→ Activity
Copy out the entries that follow, exactly as written.

[Records supplied]

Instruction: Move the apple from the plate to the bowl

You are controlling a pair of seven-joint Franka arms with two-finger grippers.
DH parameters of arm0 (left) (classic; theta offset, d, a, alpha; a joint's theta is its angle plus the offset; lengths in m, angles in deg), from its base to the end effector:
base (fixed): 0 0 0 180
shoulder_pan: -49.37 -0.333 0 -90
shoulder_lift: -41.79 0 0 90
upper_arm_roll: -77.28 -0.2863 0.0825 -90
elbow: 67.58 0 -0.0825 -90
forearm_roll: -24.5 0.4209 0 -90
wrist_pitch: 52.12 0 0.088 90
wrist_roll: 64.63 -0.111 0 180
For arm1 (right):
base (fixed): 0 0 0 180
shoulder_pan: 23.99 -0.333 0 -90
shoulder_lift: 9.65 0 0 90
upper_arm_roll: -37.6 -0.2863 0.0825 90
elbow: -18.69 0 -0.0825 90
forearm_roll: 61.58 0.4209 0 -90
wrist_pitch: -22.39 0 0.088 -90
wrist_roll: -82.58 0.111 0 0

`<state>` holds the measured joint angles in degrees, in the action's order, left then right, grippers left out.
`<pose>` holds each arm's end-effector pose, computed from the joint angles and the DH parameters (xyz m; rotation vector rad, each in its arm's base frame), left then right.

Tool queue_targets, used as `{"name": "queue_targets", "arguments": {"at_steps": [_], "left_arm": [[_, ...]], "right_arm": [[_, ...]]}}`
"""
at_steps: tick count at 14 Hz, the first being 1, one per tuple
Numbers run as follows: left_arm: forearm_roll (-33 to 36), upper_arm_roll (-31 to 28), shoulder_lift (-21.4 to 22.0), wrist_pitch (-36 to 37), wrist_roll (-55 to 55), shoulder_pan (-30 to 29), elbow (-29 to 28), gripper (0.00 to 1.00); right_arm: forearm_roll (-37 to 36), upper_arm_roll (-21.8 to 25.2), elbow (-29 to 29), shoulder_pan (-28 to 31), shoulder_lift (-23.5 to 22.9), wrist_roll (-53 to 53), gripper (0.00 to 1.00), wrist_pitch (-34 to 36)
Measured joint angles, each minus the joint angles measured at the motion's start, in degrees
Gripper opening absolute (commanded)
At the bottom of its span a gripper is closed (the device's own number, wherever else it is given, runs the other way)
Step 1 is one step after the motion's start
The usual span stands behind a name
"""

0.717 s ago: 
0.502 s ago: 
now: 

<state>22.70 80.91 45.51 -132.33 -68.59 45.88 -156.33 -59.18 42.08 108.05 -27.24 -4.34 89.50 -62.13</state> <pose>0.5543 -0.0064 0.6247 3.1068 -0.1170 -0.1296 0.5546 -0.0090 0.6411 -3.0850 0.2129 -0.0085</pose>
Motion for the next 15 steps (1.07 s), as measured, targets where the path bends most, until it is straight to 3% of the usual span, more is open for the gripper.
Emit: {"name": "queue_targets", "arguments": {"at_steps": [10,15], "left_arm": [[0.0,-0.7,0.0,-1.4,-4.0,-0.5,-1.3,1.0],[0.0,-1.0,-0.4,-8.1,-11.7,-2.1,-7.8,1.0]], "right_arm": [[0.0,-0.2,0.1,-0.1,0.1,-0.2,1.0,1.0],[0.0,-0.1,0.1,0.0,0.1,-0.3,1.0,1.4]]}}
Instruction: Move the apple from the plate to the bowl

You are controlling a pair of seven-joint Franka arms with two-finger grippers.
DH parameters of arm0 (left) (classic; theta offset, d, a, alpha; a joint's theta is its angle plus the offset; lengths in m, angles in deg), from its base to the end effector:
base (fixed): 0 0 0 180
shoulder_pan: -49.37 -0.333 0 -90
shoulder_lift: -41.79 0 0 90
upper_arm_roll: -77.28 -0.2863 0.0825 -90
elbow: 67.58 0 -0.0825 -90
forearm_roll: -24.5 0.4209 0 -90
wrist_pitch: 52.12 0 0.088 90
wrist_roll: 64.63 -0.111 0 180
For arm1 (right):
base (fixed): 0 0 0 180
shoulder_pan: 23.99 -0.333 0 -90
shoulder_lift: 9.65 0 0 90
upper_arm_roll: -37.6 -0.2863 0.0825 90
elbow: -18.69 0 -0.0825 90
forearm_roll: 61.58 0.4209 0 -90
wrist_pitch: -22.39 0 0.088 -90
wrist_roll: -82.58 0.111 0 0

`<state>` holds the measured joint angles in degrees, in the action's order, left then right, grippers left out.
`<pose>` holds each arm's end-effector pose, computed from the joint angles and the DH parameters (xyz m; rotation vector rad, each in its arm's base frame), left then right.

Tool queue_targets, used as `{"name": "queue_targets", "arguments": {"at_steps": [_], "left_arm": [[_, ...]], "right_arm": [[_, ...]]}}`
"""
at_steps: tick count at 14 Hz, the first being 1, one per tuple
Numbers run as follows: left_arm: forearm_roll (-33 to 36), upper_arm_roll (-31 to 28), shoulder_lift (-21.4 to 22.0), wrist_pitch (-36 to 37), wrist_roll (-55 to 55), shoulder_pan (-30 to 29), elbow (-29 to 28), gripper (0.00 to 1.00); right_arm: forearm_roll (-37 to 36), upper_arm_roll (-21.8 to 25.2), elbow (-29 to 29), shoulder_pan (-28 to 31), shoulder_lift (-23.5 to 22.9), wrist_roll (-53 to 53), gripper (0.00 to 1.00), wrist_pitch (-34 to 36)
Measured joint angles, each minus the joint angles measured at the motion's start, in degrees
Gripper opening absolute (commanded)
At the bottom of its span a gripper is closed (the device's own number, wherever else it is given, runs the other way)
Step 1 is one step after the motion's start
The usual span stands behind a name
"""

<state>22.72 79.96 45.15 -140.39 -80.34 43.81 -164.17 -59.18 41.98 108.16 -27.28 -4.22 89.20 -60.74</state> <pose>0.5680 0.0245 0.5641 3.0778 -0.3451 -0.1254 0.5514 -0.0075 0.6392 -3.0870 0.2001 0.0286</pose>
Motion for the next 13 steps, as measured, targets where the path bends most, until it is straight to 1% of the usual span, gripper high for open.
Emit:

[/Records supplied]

→ Response to this exercise
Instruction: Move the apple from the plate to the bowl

You are controlling a pair of seven-joint Franka arms with two-finger grippers.
DH parameters of arm0 (left) (classic; theta offset, d, a, alpha; a joint's theta is its angle plus the offset; lengths in m, angles in deg), from its base to the end effector:
base (fixed): 0 0 0 180
shoulder_pan: -49.37 -0.333 0 -90
shoulder_lift: -41.79 0 0 90
upper_arm_roll: -77.28 -0.2863 0.0825 -90
elbow: 67.58 0 -0.0825 -90
forearm_roll: -24.5 0.4209 0 -90
wrist_pitch: 52.12 0 0.088 90
wrist_roll: 64.63 -0.111 0 180
For arm1 (right):
base (fixed): 0 0 0 180
shoulder_pan: 23.99 -0.333 0 -90
shoulder_lift: 9.65 0 0 90
upper_arm_roll: -37.6 -0.2863 0.0825 90
elbow: -18.69 0 -0.0825 90
forearm_roll: 61.58 0.4209 0 -90
wrist_pitch: -22.39 0 0.088 -90
wrist_roll: -82.58 0.111 0 0

`<state>` holds the measured joint angles in degrees, in the action's order, left then right, grippers left out.
`<pose>` holds each arm's end-effector pose, computed from the joint angles and the DH parameters (xyz m; rotation vector rad, each in its arm's base frame), left then right.

Tool queue_targets, used as `{"name": "queue_targets", "arguments": {"at_steps": [_], "left_arm": [[_, ...]], "right_arm": [[_, ...]]}}`
"""
at_steps: tick count at 14 Hz, the first being 1, one per tuple
Numbers run as follows: left_arm: forearm_roll (-33 to 36), upper_arm_roll (-31 to 28), shoulder_lift (-21.4 to 22.0), wrist_pitch (-36 to 37), wrist_roll (-55 to 55), shoulder_pan (-30 to 29), elbow (-29 to 28), gripper (0.00 to 1.00); right_arm: forearm_roll (-37 to 36), upper_arm_roll (-21.8 to 25.2), elbow (-29 to 29), shoulder_pan (-28 to 31), shoulder_lift (-23.5 to 22.9), wrist_roll (-53 to 53), gripper (0.00 to 1.00), wrist_pitch (-34 to 36)
Measured joint angles, each minus the joint angles measured at the motion's start, in degrees
Gripper opening absolute (commanded)
At the bottom of its span a gripper is closed (the device's own number, wherever else it is given, runs the other way)
Step 1 is one step after the motion's start
The usual span stands behind a name
"""

0.717 s ago: 
0.502 s ago: 
now: 

<state>22.70 80.91 45.51 -132.33 -68.59 45.88 -156.33 -59.18 42.08 108.05 -27.24 -4.34 89.50 -62.13</state> <pose>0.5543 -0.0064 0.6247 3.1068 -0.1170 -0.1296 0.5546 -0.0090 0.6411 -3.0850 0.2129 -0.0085</pose>
Motion for the next 15 steps (1.07 s), as measured, targets where the path bends most, until it is straight to 3% of the usual span, more is open for the gripper.
Emit: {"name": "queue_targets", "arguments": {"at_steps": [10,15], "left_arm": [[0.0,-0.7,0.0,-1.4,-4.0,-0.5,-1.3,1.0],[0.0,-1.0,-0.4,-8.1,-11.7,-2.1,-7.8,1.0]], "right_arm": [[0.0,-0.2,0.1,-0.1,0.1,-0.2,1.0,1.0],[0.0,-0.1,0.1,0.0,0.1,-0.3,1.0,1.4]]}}
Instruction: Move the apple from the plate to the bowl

You are controlling a pair of seven-joint Franka arms with two-finger grippers.
DH parameters of arm0 (left) (classic; theta offset, d, a, alpha; a joint's theta is its angle plus the offset; lengths in m, angles in deg), from its base to the end effector:
base (fixed): 0 0 0 180
shoulder_pan: -49.37 -0.333 0 -90
shoulder_lift: -41.79 0 0 90
upper_arm_roll: -77.28 -0.2863 0.0825 -90
elbow: 67.58 0 -0.0825 -90
forearm_roll: -24.5 0.4209 0 -90
wrist_pitch: 52.12 0 0.088 90
wrist_roll: 64.63 -0.111 0 180
For arm1 (right):
base (fixed): 0 0 0 180
shoulder_pan: 23.99 -0.333 0 -90
shoulder_lift: 9.65 0 0 90
upper_arm_roll: -37.6 -0.2863 0.0825 90
elbow: -18.69 0 -0.0825 90
forearm_roll: 61.58 0.4209 0 -90
wrist_pitch: -22.39 0 0.088 -90
wrist_roll: -82.58 0.111 0 0

`<state>` holds the measured joint angles in degrees, in the action's order, left then right, grippers left out.
`<pose>` holds each arm's end-effector pose, computed from the joint angles and the DH parameters (xyz m; rotation vector rad, each in its arm's base frame), left then right.

Tool queue_targets, used as `{"name": "queue_targets", "arguments": {"at_steps": [_], "left_arm": [[_, ...]], "right_arm": [[_, ...]]}}`
"""
at_steps: tick count at 14 Hz, the first being 1, one per tuple
Numbers run as follows: left_arm: forearm_roll (-33 to 36), upper_arm_roll (-31 to 28), shoulder_lift (-21.4 to 22.0), wrist_pitch (-36 to 37), wrist_roll (-55 to 55), shoulder_pan (-30 to 29), elbow (-29 to 28), gripper (0.00 to 1.00); right_arm: forearm_roll (-37 to 36), upper_arm_roll (-21.8 to 25.2), elbow (-29 to 29), shoulder_pan (-28 to 31), shoulder_lift (-23.5 to 22.9), wrist_roll (-53 to 53), gripper (0.00 to 1.00), wrist_pitch (-34 to 36)
Measured joint angles, each minus the joint angles measured at the motion's start, in degrees
Gripper opening absolute (commanded)
At the bottom of its span a gripper is closed (the device's own number, wherever else it is given, runs the other way)
Step 1 is one step after the motion's start
The usual span stands behind a name
"""

<state>22.72 79.96 45.15 -140.39 -80.34 43.81 -164.17 -59.18 41.98 108.16 -27.28 -4.22 89.20 -60.74</state> <pose>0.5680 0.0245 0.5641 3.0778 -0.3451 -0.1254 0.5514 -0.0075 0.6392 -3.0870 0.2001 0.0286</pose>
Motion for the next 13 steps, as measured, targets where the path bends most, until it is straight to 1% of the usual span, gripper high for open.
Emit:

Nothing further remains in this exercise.